Cyclic peptides hold great promise in drug discovery due to their conformational stability, proteolytic resistance, and ability to disrupt protein-protein interactions (PPIs). However, their therapeutic potential is often constrained by reversible binding, while covalent labeling strategies such as Sulfur(VI) Fluoride Exchange (SuFEx) have largely been limited to linear scaffolds. Here, we report a late-stage Pd(II)-catalyzed ortho-C(sp)-H alkenylation of tyrosine that achieves directing-group-free late-stage peptide macrocyclization. This strategy preserves the phenolic side chain, which can subsequently be converted into an arylfluorosulfate for SuFEx-driven covalent labeling. The dual functionality of tyrosine thus enables the construction of macrocyclic scaffolds with enhanced conformational rigidity, intrinsic fluorescence, and covalent reactivity. As proof of concept, we synthesized a cyclic GnRH analogue (c-leuprolide) that exhibits superior antiproliferative activity compared with its linear counterpart.

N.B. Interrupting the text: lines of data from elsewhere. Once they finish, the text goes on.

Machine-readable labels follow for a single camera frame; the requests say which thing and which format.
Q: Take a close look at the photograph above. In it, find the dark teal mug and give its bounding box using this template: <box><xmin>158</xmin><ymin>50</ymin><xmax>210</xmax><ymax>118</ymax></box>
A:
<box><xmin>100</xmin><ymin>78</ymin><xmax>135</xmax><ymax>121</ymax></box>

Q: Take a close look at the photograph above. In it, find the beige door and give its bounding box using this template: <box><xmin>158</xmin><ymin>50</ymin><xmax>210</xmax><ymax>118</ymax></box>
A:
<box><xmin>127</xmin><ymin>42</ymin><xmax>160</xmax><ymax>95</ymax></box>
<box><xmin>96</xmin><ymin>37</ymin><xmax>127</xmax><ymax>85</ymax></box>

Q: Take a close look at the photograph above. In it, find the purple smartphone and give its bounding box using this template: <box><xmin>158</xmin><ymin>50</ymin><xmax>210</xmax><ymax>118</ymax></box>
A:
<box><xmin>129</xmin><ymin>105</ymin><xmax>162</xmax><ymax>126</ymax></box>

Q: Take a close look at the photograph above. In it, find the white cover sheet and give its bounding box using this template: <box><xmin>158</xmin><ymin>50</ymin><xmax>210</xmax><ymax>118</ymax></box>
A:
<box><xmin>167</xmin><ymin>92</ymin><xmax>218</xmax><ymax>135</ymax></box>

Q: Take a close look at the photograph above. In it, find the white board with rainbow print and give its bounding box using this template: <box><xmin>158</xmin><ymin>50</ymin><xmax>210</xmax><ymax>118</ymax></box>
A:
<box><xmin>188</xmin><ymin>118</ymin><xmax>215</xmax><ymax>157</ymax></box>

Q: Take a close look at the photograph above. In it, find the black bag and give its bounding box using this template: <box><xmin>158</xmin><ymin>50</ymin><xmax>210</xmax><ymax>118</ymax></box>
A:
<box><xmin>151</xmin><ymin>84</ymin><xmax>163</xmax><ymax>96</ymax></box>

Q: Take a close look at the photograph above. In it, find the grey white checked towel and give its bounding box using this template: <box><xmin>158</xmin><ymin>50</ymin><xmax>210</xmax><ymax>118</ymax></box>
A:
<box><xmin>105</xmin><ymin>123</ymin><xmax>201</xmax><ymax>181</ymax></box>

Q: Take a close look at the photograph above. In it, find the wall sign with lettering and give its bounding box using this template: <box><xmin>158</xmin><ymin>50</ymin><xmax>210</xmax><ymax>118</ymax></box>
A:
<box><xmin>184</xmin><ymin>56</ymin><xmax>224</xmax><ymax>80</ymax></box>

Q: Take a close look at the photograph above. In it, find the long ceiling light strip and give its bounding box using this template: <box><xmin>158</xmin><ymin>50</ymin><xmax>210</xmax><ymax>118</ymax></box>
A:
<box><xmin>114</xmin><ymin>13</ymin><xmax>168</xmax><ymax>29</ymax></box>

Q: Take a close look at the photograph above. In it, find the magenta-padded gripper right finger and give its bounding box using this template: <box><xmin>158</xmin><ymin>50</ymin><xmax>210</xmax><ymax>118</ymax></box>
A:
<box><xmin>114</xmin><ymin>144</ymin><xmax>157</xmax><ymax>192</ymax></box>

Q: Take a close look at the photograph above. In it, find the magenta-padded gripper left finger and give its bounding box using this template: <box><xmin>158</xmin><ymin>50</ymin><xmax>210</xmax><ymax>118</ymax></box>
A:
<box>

We further developed a covalent cyclic peptide-lysosome targeting chimera (CCP-TAC) that selectively degrades PD-L1, remodels the tumor immune microenvironment, and exhibits favorable biosafety in vivo. Together, these findings establish tyrosine-directed C─H functionalization as a versatile platform for multifunctional cyclic peptides, bridging synthetic methodology with therapeutic application and advancing peptide stapling, covalent labeling, and degrader technologies.